=== Section Start ===
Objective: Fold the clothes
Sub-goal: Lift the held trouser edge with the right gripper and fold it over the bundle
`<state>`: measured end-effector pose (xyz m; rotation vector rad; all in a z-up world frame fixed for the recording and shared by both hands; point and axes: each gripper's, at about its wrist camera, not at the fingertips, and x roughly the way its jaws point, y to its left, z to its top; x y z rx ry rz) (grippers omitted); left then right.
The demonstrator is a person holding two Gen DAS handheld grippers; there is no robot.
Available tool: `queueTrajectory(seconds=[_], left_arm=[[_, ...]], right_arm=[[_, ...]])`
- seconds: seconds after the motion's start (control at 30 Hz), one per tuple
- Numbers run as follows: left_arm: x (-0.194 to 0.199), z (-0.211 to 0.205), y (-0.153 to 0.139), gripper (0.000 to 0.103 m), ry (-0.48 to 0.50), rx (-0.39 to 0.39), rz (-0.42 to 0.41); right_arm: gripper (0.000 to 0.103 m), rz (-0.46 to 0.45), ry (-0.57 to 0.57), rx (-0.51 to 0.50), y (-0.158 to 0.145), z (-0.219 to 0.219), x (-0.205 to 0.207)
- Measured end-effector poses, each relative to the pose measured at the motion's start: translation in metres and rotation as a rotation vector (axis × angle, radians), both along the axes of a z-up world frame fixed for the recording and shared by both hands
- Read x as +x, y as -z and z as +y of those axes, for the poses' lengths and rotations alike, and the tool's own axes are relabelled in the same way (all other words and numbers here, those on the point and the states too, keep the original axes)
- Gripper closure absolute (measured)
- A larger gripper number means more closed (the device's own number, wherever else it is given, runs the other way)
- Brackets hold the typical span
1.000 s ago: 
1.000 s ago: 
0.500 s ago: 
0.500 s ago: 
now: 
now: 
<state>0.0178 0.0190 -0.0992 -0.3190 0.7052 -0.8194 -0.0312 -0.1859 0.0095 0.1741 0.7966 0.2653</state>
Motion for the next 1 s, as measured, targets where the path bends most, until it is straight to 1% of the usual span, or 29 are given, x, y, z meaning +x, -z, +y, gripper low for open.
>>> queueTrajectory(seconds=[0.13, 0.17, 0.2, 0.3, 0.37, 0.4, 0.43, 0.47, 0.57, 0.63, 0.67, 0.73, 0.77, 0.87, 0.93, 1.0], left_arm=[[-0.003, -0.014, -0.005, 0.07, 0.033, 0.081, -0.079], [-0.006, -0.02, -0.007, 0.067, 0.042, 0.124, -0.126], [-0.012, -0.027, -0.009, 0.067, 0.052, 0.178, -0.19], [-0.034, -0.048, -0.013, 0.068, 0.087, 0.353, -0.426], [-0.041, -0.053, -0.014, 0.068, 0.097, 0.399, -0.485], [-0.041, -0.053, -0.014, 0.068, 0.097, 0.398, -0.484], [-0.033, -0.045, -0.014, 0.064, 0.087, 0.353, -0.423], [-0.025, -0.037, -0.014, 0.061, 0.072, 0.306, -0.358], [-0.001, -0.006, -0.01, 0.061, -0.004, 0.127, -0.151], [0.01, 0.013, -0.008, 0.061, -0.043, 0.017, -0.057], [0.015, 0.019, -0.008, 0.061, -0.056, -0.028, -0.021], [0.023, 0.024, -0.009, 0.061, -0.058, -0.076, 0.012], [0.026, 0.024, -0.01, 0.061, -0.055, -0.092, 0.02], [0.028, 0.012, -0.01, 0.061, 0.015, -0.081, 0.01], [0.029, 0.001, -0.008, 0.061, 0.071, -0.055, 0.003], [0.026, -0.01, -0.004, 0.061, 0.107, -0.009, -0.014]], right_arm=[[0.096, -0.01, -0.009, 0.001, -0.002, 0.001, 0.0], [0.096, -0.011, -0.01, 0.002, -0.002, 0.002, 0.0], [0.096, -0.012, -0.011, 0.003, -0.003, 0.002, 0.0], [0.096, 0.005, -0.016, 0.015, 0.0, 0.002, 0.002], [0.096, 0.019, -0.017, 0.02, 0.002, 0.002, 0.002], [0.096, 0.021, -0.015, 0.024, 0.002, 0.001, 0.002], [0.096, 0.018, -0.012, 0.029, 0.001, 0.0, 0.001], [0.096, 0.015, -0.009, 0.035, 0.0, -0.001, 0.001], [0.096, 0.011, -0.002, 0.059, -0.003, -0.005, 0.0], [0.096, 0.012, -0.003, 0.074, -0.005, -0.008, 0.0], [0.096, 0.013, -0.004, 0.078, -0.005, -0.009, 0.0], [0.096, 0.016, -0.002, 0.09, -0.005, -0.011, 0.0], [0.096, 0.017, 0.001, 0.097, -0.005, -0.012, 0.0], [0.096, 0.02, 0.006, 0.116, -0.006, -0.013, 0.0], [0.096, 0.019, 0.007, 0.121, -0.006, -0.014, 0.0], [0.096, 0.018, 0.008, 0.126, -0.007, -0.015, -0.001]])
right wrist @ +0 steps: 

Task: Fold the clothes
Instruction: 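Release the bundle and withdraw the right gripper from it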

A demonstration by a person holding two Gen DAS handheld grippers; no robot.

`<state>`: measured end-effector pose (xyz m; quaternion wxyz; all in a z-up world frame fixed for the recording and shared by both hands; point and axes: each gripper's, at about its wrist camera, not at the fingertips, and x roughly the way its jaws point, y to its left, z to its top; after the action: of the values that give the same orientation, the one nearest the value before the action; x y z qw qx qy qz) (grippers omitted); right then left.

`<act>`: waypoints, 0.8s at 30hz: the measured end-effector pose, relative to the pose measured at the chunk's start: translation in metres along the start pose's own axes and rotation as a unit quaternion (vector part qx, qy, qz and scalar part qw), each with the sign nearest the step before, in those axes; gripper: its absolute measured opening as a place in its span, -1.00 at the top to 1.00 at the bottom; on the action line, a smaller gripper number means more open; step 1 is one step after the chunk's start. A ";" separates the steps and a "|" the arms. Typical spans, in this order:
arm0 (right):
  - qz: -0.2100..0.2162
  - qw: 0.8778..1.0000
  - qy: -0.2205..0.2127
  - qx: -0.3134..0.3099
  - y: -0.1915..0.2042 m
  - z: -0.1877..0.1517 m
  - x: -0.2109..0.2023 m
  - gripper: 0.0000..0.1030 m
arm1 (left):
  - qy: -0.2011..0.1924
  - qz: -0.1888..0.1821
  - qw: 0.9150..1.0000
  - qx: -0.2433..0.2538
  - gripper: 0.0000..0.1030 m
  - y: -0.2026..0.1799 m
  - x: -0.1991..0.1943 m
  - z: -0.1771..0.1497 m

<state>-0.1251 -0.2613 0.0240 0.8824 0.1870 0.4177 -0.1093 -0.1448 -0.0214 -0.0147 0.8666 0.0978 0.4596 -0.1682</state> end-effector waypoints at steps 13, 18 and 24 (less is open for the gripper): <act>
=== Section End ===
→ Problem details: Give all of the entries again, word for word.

→ Answer section:
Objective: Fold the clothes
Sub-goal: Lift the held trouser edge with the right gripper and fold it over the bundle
`<state>`: measured end-effector pose (xyz m; rotation vector rad; all in a z-up world frame fixed for the recording and shared by both hands; point and axes: each gripper's, at about its wrist camera, not at the fingertips, and x roughly the way its jaws point, y to its left, z to its top; x y z rx ry rz) (grippers omitted); left then right.
The demonstrator is a person holding two Gen DAS handheld grippers; there is no robot.
Available tool: `queueTrajectory(seconds=[_], left_arm=[[_, ...]], right_arm=[[_, ...]])`
- seconds: seconds after the motion's start (control at 30 Hz), one per tuple
- Numbers run as follows: left_arm: x (-0.194 to 0.199), z (-0.211 to 0.205), y (-0.153 to 0.139), gripper (0.000 to 0.103 m), ry (-0.48 to 0.50), rx (-0.39 to 0.39), rz (-0.42 to 0.41); right_arm: gripper (0.000 to 0.103 m), rz (-0.46 to 0.45), ry (-0.57 to 0.57), rx (-0.51 to 0.50), y (-0.158 to 0.145), z (-0.219 to 0.219), x (-0.205 to 0.207)
- Measured end-effector poses, each relative to the pose measured at the motion's start: translation in metres and rotation as a rotation vector (axis × angle, radians), both along the axes of a z-up world frame fixed for the recording and shared by both hands
- Read x as +x, y as -z and z as +y of those axes, for the poses' lengths and rotations alike, and the tool's own axes are relabelled in the same way (all other words and numbers here, those on the point and the states too, keep the original axes)
- Gripper closure absolute (measured)
- A larger gripper number means more closed (the device's own number, wherever else it is given, runs the other way)
- Brackets hold the typical span
1.000 s ago: 
1.000 s ago: 
0.500 s ago: 
0.500 s ago: 
now: 
now: 
<state>0.0178 0.0190 -0.0992 -0.3190 0.7052 -0.8194 -0.0312 -0.1859 0.0095 0.1741 0.7966 0.2653</state>
Motion for the next 1 s, as measured, targets where the path bends most, until it is straight to 1% of the usual span, or 29 are given, x, y, z meaning +x, -z, +y, gripper low for open.
>>> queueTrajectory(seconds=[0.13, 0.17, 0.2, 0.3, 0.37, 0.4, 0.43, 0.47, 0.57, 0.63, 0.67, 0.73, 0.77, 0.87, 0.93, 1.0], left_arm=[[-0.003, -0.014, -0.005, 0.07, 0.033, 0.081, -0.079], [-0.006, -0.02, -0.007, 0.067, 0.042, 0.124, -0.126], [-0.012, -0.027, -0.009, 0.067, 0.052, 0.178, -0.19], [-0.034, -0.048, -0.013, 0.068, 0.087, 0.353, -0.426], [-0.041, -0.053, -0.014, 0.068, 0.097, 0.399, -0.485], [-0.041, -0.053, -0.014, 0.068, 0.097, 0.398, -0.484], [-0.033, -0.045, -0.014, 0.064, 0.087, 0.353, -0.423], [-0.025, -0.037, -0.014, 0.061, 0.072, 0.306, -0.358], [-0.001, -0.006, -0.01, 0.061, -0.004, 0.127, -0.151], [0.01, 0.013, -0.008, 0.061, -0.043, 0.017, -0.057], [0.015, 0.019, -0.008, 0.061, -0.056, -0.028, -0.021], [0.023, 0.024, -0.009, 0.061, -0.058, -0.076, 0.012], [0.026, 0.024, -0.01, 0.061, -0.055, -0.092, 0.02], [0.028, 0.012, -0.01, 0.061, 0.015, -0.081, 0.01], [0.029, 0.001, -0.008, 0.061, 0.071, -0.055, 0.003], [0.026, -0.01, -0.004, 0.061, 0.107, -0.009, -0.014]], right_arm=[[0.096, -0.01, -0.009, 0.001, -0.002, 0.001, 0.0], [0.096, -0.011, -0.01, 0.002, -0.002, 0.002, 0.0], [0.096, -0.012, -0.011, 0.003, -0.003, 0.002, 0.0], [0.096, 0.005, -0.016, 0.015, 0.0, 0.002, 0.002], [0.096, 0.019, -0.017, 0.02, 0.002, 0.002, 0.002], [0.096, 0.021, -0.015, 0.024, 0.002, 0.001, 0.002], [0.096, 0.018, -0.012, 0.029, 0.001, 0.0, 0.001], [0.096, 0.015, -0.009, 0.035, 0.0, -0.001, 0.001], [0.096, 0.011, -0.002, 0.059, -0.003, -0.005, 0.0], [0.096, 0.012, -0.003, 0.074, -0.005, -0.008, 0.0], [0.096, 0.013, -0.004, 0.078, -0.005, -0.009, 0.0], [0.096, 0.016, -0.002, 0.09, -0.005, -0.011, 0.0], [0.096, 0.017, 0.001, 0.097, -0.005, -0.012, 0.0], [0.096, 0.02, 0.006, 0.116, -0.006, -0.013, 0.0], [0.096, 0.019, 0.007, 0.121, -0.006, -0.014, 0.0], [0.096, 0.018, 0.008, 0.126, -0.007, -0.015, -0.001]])
right wrist @ +0 steps: 

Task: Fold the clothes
Instruction: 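Release the bundle and withdraw the right gripper from it
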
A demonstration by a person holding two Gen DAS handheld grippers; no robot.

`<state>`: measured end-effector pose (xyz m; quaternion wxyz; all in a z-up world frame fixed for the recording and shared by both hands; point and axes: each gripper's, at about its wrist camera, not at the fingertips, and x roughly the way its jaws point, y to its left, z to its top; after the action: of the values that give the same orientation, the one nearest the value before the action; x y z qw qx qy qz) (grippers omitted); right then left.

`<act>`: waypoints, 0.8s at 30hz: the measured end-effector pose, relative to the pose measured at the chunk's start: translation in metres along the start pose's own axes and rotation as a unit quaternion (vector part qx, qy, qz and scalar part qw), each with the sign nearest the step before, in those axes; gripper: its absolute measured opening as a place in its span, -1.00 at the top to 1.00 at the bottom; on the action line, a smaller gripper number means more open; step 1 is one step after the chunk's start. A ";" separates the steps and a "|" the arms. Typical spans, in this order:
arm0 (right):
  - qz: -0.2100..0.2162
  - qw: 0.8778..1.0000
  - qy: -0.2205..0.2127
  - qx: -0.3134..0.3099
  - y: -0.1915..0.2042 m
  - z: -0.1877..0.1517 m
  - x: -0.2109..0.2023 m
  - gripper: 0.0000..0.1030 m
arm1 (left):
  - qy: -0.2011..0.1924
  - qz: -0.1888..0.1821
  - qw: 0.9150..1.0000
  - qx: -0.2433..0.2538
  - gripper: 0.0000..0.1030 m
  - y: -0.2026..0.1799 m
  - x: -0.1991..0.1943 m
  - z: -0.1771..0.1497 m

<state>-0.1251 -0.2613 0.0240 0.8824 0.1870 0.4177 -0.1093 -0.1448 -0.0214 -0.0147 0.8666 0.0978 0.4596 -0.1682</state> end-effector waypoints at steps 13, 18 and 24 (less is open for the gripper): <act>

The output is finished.